A new Emley club was established in 2005 and joined Division One of the West Yorkshire League for the 2005–06 season. After finishing third in their first season, they were promoted to Division One of the Northern Counties East League. In 2014 the club rejected a merger with the Wakefield club. In 2015–16 they finished fourth in Division One, qualifying for the promotion play-offs. After beating Penistone Church 1–0 in the semi-finals, they lost 4–3 on penalties to Bottesford Town in the final after a 1–1 draw. Striker Ashley Flynn finished the season with 73 goals, a league record. In 2016–17 the club finished third, missing out on automatic promotion on goal difference; they went on to lose 3–1 to Penistone Church in the play-off semi-finals.

In March 2019 it was announced that the club would be renamed Emley A.F.C. from the start of the 2019–20 season, five years after the original club was dissolved. The club were transferred to Division One North of the North West Counties League for the 2019–20 season. They were fourth in Division One North with games in hand on two clubs above them by mid-March 2020, but the season was the abandoned due to the COVID-19 pandemic. They were subsequently transferred back to Division One of the Northern Counties East League for the 2020–21 season and were top of the league when the season was abandoned in February 2021. In May 2021 the club were promoted to the Premier Division based on their results in the two abandoned seasons. In 2022–23 they won the Sheffield & Hallamshire Senior Cup, beating Maltby Main 2–0 in the final.

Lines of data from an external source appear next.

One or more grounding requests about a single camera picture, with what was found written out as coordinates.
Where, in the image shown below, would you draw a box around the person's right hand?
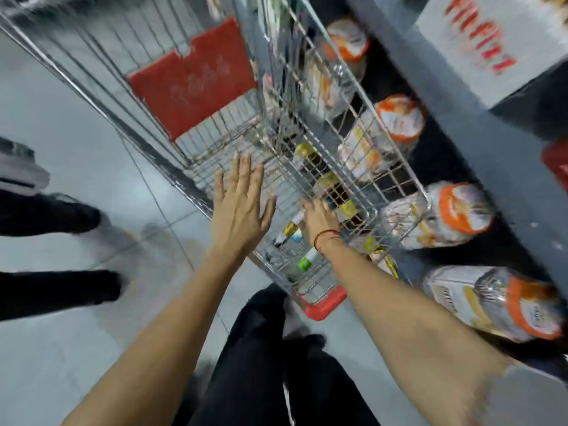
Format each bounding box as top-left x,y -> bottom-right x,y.
299,198 -> 343,256

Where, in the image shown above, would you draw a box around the person's left hand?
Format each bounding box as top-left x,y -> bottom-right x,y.
211,152 -> 278,265

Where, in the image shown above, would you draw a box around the person's left forearm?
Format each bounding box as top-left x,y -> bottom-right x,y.
62,246 -> 285,426

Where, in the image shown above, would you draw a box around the person's right forearm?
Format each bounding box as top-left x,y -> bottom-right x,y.
316,237 -> 513,426

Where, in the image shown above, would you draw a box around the small white bottle yellow label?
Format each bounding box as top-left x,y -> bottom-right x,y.
273,210 -> 307,249

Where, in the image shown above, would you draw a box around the dark bottle with yellow cap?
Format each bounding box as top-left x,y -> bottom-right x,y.
313,172 -> 349,202
292,143 -> 322,175
335,199 -> 371,227

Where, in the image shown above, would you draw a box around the small white bottle green cap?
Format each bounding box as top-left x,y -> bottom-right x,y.
295,248 -> 321,273

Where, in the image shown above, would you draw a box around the yellow printed packet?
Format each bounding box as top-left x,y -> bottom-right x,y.
362,237 -> 402,280

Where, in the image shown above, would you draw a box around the red cart corner bumper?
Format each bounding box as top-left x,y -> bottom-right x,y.
297,286 -> 348,322

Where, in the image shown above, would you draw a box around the red plastic cart seat flap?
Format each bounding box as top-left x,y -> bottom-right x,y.
128,17 -> 259,142

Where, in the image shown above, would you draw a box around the orange capped clear bottle pack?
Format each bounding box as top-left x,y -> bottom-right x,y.
305,17 -> 371,125
337,94 -> 427,183
381,181 -> 496,251
422,265 -> 567,345

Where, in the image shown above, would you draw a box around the person's black trousers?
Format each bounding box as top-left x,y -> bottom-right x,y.
188,284 -> 383,426

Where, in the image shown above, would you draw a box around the grey metal shelf board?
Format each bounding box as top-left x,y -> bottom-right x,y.
344,0 -> 568,286

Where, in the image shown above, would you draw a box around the white carton with red print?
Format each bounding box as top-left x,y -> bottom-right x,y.
415,0 -> 568,109

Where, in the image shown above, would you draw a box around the red packet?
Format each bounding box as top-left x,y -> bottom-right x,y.
541,139 -> 568,192

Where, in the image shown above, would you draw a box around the person's grey shirt sleeve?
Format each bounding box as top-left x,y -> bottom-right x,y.
497,363 -> 568,426

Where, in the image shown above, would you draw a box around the red thread bracelet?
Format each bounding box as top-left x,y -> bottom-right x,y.
312,230 -> 342,254

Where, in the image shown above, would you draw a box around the metal wire shopping cart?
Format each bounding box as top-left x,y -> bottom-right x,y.
0,0 -> 433,322

The 2023–24 season saw Emley win the NCEL Premier Division title, securing promotion to Division One East of the Northern Premier League. In the following season they finished fifth in Division One East, before losing 1–0 to Dunston in the play-off semi-finals. In 2025–26 the club finished fourth, going on to beat Dunston 1–0 and then winning the final against Bradford (Park Avenue) on penalties to earn promotion to the Premier Division.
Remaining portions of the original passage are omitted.